● INSTRUCTIONS TO FOLLOW: All of the data, word for word and free of pictures, is the expected result.

● DATA:

********************

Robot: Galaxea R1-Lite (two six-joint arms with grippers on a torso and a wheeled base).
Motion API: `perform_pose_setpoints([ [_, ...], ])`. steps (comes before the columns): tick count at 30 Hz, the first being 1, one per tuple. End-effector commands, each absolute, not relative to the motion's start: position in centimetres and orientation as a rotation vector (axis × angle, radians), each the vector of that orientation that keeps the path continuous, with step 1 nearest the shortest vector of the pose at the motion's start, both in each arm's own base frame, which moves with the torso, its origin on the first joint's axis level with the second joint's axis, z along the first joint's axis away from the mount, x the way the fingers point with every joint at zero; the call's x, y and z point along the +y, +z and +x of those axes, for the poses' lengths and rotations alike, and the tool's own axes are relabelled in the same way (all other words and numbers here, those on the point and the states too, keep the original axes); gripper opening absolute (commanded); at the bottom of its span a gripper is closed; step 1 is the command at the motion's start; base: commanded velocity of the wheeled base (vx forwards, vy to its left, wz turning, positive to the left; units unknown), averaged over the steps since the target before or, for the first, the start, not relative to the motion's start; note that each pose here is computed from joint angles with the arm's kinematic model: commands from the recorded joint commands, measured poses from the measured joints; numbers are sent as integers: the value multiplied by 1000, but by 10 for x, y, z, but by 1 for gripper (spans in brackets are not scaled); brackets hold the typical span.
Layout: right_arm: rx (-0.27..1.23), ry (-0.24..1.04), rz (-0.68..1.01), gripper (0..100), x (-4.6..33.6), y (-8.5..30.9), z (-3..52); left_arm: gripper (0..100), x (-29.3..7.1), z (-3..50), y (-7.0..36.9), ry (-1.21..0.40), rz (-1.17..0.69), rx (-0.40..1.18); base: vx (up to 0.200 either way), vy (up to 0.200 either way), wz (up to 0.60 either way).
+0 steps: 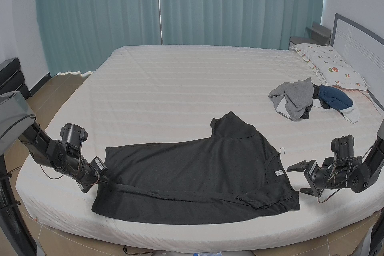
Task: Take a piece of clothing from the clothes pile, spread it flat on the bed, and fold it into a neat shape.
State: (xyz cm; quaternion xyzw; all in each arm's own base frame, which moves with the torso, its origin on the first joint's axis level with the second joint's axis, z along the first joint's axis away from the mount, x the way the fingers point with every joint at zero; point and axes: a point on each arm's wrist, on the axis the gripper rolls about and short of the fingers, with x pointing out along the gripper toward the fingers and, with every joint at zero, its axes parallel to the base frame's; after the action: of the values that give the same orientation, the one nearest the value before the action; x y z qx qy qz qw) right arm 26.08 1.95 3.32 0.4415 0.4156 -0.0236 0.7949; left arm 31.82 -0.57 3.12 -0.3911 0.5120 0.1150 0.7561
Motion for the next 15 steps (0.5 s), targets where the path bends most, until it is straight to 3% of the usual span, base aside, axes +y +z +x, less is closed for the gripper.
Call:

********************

● ANSWER FOR THIS EXERCISE:
Robot: Galaxea R1-Lite (two six-joint arms with grippers on a torso and a wheeled base).
Motion API: `perform_pose_setpoints([ [_, ...], ])`. steps (comes before the columns): tick count at 30 Hz, the first being 1, one per tuple. End-effector commands, each absolute, not relative to the motion's start: position in centimetres and orientation as a rotation vector (axis × angle, radians), each the vector of that orientation that keeps the path continuous, with step 1 nearest the shortest vector of the pose at the motion's start, both in each arm's own base frame, which moves with the torso, its origin on the first joint's axis level with the second joint's axis, z along the first joint's axis away from the mount, x the way the fingers point with every joint at zero; the call's x, y and z point along the +y, +z and +x of those axes, for the poses' lengths and rotations alike, and the tool's own axes are relabelled in the same way (all other words and numbers here, those on the point and the states too, keep the original axes); gripper opening absolute (commanded); at the bottom of its span a gripper is closed; step 1 is the command at the motion's start; base: commanded velocity of the wheeled base (vx forwards, vy to its left, wz turning, positive to the left; units unknown), averaged over the steps since the target before or, for the first, the start, not relative to the motion's start; note that each pose here is computed from joint angles with the arm's kinematic model: commands from the recorded joint commands, measured poses from the measured joints; numbers are sent as integers: the value multiplied by 1000, but by 10 for x, y, z, but by 1 for gripper (spans in brackets are not scaled); brackets hold the typical span.
Layout: right_arm: rx (-0.27..1.23), ry (-0.24..1.04), rz (-0.68..1.01), gripper (0..100), x (-4.6..33.6), y (-8.5..30.9), z (-3..52); left_arm: gripper (0..100), x (-29.3..7.1), z (-3..50), y (-7.0..36.9), ry (-1.21..0.40), rz (-1.17..0.69), rx (-0.40..1.18); base: vx (up to 0.200 either way), vy (up to 0.200 either way), wz (up to 0.60 either way).
+0 steps: 
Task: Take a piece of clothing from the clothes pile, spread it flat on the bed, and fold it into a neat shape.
State: (xyz cm; quaternion xyzw; all in each arm's own base frame, which moves with the torso, its origin on the first joint's axis level with the second joint's axis, z along the first joint's axis away from the mount, x the way the fingers point with every joint at zero; point and axes: a point on each arm's wrist, on the axis the gripper rolls about and short of the fingers, with x pointing out along the gripper toward the fingers and, with every joint at zero, its axes parallel to the base frame's; after the action: of the values that give the same orientation, the one nearest the value before the action; x y z qx qy qz qw) right arm 26.08 1.95 3.32 0.4415 0.4156 -0.0236 0.7949; left arm 31.82 -0.57 3.12 -0.3911 0.5120 0.1150 0.7561
Motion for the next 15 steps (0.5 s), targets where the path bends most, until it is straight to 3% of the usual span, base aside, axes +y +z +x, less is closed for the gripper.
Call:

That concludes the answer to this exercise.